## WORK TO COMPLETE
Look through the data below, and copy each line that carries the word "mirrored".

Data records:
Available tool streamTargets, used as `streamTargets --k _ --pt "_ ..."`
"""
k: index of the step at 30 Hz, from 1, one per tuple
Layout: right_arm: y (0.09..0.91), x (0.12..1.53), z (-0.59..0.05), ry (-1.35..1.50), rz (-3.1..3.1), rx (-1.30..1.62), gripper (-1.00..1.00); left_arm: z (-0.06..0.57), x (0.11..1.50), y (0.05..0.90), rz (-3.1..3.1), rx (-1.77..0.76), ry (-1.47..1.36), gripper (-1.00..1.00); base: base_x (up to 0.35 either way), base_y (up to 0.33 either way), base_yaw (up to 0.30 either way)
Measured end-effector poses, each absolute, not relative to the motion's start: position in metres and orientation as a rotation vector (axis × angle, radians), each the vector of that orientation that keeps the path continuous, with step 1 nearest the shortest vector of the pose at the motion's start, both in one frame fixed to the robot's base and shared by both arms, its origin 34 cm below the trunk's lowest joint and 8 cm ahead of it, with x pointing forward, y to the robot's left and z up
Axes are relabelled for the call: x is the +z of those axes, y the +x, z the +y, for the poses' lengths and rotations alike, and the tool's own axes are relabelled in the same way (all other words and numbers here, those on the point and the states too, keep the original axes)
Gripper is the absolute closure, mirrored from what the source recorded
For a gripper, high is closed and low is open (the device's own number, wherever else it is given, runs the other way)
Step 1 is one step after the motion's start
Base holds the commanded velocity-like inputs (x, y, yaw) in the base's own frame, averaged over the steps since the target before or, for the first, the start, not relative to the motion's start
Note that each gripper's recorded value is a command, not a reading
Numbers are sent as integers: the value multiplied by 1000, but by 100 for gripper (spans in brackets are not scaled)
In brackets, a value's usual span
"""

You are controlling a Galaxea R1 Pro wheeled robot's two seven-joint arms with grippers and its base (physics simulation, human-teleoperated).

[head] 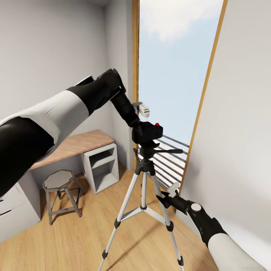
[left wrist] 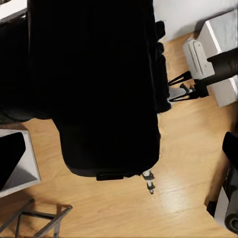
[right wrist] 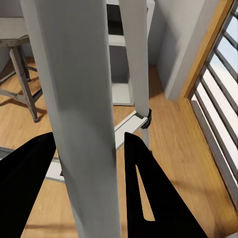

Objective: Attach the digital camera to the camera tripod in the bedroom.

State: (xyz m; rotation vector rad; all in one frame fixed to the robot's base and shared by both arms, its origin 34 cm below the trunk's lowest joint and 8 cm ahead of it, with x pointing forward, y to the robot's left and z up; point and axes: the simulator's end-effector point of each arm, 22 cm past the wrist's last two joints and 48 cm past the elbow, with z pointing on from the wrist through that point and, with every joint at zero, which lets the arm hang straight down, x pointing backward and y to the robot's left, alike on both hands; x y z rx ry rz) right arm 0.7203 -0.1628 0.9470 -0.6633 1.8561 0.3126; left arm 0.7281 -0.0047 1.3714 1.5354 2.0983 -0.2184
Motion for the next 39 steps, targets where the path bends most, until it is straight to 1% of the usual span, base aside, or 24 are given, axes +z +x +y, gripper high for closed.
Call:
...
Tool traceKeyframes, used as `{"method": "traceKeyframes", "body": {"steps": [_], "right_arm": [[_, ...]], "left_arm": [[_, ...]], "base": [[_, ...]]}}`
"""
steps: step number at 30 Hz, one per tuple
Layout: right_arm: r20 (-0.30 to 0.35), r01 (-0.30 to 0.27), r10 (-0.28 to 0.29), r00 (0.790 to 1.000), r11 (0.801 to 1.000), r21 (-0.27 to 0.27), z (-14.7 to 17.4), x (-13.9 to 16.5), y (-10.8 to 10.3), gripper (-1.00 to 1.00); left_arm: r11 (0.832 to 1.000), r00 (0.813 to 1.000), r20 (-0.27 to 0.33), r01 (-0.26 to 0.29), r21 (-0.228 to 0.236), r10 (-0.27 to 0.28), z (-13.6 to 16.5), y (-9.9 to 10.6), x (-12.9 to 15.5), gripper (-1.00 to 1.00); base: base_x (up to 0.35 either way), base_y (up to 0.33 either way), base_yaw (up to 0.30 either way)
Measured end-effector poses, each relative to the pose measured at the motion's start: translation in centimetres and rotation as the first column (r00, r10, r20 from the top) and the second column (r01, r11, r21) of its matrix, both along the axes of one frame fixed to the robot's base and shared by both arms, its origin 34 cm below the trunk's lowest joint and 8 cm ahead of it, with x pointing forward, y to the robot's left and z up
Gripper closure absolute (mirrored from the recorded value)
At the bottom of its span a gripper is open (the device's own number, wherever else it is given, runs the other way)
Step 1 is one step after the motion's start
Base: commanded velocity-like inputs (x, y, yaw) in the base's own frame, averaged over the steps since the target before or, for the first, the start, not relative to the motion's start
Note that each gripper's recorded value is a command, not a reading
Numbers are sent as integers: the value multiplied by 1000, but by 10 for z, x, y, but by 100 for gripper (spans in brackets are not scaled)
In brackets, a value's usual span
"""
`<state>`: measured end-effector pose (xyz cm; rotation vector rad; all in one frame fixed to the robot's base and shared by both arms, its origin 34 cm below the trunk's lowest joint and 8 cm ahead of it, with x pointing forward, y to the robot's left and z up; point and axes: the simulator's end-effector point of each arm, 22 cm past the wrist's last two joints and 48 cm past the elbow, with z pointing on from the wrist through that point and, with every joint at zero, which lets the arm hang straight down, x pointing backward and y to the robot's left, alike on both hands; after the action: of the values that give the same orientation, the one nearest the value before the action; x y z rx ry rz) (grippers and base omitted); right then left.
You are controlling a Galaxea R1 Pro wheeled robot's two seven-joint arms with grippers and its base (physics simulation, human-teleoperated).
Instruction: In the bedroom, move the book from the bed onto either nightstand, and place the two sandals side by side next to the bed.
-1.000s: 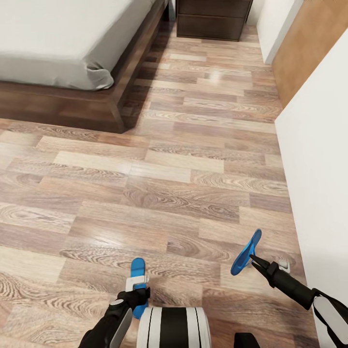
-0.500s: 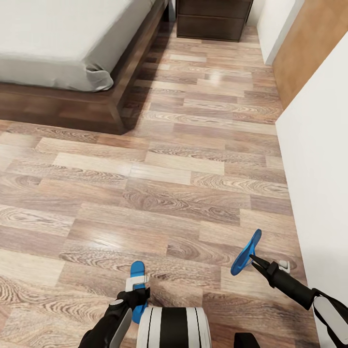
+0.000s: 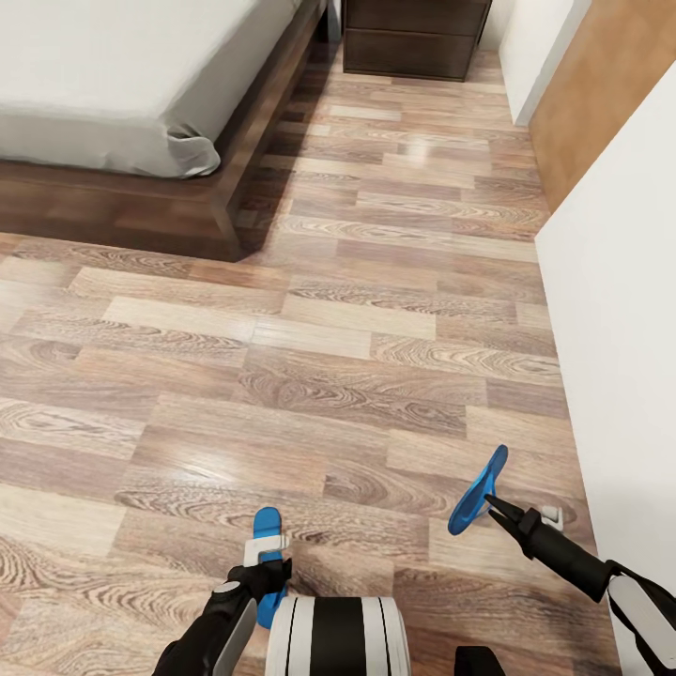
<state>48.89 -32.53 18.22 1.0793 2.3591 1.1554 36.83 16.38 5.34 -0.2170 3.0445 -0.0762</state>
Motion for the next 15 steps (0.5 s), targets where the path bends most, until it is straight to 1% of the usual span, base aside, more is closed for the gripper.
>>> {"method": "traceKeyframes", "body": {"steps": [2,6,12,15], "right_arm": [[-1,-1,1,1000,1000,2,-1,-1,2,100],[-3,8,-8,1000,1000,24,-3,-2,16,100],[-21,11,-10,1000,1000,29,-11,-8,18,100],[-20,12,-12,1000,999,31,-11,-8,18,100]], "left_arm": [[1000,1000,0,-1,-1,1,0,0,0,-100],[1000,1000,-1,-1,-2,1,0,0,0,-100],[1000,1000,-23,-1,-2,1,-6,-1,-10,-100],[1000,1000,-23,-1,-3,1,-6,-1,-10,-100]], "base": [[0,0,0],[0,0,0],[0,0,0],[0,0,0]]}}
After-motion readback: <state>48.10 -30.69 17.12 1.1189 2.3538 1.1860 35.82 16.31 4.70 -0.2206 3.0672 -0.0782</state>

## RESULT FOR THIS EXERCISE
Gripper is the absolute closure, mirrored from what the source recorded
Gripper closure absolute (mirrored from the recorded value)

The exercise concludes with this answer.